Parler pour rester en vie.

Dans l’intimité du « paradis » du Lucernaire, un monologue à écouter, à découvrir comme un solo de danse. Il y a le mouvement de l’écriture « galopante » de Paul Emond. Il y a le rythme endiablé d’une écriture où le verbe sonne, devient souffle, donne chair à la pensée comme chez Valère Novarina, d’une écriture qui filera du début à la fin, dans le roman éponyme, sans point de ponctuation – non sans évoquer la disparition d’une voyelle chez Perec.
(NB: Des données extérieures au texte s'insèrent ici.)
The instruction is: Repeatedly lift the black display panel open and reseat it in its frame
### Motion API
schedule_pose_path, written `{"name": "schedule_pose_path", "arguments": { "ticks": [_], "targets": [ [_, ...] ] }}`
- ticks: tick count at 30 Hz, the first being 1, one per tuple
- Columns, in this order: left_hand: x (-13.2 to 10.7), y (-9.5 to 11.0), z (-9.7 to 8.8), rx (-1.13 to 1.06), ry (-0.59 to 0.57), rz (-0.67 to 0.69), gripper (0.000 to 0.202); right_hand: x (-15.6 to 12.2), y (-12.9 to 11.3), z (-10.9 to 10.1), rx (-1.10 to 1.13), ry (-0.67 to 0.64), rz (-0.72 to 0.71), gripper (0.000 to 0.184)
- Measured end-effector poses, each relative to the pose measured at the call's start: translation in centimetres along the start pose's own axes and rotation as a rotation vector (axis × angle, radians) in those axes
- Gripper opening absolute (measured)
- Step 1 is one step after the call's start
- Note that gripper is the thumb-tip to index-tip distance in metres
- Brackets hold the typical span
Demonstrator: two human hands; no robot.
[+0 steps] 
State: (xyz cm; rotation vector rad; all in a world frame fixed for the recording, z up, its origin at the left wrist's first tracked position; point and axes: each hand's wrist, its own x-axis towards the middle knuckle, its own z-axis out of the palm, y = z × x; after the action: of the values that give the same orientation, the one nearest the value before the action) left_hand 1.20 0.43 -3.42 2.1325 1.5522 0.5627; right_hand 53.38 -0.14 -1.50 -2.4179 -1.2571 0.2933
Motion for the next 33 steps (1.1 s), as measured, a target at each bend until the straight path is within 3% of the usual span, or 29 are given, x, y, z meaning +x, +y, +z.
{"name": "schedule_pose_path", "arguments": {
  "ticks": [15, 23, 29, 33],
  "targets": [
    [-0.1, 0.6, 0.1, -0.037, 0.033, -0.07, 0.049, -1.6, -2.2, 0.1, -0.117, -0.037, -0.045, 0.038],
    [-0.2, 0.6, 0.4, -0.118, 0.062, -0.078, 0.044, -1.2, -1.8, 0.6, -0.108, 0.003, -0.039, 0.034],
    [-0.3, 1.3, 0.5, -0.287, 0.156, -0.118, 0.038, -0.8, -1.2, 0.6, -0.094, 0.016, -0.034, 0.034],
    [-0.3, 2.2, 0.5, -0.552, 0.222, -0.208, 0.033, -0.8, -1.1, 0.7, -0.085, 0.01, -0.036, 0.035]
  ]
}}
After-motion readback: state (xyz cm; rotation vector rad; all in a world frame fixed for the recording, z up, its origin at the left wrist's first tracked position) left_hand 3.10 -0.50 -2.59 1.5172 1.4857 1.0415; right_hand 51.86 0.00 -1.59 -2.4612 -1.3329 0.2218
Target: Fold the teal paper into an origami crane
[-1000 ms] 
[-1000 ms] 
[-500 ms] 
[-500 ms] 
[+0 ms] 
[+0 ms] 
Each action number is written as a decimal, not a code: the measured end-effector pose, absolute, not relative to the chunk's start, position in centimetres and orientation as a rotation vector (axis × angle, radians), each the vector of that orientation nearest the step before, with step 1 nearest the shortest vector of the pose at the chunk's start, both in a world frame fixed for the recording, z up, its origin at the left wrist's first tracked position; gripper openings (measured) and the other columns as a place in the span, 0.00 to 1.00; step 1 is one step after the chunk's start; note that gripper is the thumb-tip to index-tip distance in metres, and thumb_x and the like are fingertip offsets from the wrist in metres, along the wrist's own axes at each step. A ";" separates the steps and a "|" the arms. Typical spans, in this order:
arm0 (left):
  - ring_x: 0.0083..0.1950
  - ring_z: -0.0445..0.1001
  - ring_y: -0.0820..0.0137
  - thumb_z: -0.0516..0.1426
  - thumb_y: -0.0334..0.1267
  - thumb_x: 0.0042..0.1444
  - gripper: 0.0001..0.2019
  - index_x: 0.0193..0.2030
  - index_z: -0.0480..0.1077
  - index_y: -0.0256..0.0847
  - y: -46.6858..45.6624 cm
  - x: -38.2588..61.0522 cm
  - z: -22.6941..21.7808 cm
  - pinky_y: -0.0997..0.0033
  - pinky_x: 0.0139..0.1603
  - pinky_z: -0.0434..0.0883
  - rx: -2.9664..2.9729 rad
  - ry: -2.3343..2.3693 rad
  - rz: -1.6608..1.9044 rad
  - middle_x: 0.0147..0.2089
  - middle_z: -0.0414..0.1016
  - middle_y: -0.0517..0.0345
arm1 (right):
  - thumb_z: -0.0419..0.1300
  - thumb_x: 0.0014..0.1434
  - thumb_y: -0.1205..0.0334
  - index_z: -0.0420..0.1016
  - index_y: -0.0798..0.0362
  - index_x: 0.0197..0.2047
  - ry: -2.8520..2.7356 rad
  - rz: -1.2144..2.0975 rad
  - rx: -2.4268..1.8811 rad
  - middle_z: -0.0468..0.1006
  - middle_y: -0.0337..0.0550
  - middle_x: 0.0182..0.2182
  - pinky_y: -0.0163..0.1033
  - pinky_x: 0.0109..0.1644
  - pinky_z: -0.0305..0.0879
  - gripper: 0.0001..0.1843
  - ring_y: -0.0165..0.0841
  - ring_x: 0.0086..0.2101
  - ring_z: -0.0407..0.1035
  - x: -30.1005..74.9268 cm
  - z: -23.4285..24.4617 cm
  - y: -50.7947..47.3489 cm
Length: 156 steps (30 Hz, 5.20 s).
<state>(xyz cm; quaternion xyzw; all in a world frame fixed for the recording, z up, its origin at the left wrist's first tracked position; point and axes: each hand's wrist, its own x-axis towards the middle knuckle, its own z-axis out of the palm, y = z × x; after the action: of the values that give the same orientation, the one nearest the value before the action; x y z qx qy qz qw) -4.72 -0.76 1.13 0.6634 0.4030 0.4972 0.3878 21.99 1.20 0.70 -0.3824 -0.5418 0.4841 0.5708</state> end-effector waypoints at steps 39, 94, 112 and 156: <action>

Cette Danse du fumiste nous entraîne sur les pas d’un hâbleur, funambule se déplaçant sur le fil tendu entre le rêve et la réalité. Gilles-Vincent Kapps donne corps et énergie au personnage décrit par le narrateur, un « gars qui parlait comme un livre, causait comme on respire ». Les mots s’enchaînent, le discours s’enfle, le nœud du souvenir se délie. Des histoires de villages, de mesquineries, d’embuscades et d’assassinats, de vantardises, des histoires de séduction, de rencontres hâtives, de bagatelles et de rêves lyriques, des histoires de familles, de mère dure, castratrice, de père absent, de parents « de la ville » dont on rêve qu’il délivre de ceux « de la campagne ».  La frontière ténue entre le rêve et le réel, le jeu et le sérieux creuse l’angoisse du réveil et de la lucidité. Il faut parler pour rester en vie. Le silence fait peur, le silence s’ouvre sur la mort. S’il vaut mieux mentir que dire, il y a véritablement acte d’allégeance à l’affabulation. La mise en scène de Christophe Luthringer souligne le mystère des faux-semblants, la peur du vide dans le discours, la course d’une parole reflet de la duplicité, du dédoublement de l’être. « La fiction peut déborder sur la réalité et c’est la catastrophe » écrit Paul Emond. Le verbe permet de déjouer, de fantasmer, de créer cette catastrophe, ou de l’anéantir. Il fallait la voix d’un comédien et l’espace du théâtre pour donner corps à cette parole au souffle épique. Telle fut la juste intuition de Gilles-Vincent Kapps.